According to Georgia State, John Lewis was this year’s keynote speaker at Georgia State’s Convocation and the author of the 2019 First Year’s Book, but this is not the first time he has come to inspire the students of Georgia State. 

“I feel that the students of Georgia State should look at John Lewis’s life as inspiration that you can do anything regardless of background, and you can be the change you want to see,” Howell said.

Back in 2014, John Lewis was also the keynote speaker for the Convocation of the upcoming class of 2018.

In a 2014 article by The Signal, it is stated that Lewis offered words of power and encouragement for students that would soon become a part of the city’s future.

In his challenge, Lewis strongly suggested that the freshmen class use their education to reconstruct model communities and to reconcile individual differences with love and respect, not hate,” the article states.

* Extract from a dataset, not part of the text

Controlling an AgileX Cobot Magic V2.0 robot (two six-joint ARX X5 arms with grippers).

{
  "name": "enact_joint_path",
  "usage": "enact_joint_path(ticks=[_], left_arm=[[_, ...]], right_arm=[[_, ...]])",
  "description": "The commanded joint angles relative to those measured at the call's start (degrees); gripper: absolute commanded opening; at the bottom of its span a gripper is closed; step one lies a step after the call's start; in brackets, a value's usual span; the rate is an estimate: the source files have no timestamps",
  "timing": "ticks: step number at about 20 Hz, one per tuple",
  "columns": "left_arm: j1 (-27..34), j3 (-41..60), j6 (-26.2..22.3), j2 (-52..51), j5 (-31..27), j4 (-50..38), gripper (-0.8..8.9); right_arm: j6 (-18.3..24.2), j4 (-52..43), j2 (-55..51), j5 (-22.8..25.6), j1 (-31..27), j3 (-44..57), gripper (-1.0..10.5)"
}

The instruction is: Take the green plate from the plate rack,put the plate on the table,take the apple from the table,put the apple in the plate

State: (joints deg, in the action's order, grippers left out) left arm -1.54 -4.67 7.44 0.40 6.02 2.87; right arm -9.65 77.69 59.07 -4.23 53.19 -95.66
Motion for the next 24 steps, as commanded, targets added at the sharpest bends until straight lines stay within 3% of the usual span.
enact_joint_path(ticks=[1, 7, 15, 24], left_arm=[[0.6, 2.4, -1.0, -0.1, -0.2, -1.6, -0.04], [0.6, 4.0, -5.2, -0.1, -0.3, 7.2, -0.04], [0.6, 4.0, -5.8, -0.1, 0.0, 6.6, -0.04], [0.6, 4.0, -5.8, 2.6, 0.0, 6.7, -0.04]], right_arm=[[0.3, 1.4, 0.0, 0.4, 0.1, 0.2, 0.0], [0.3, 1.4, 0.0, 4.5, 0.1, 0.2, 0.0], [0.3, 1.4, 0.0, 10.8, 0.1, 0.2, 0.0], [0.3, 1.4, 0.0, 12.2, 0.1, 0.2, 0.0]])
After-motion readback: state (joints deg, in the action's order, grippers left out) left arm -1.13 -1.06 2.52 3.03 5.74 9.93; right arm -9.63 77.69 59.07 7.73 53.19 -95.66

Lewis also offered students advice about being disappointed in life.

“Lewis warned the first-year college students not to be lost in a sea of despair and not to be bitter from disappointments that surely would come,” the article states.

Lewis’ political, historical and cultural impact on students will extend far beyond his life, even for some who do not even know who he is.

“He has always been known as a fighter, and I’m sure he will continue that legacy with this fight,” Howell said. “I also acknowledge that this is the end of an era, and I look forward to the next leaders who will make a change in our city, state and country.”

As Lewis continues to fight, the voice of the student body calls for his legacy to be cemented in Georgia State’s history.

“A building or statue on the Atlanta campus commemorating the impact John Lewis is leaving would be a great way to continue his legacy,” Mejia said. “Also, a scholarship in his name for activists would be great.”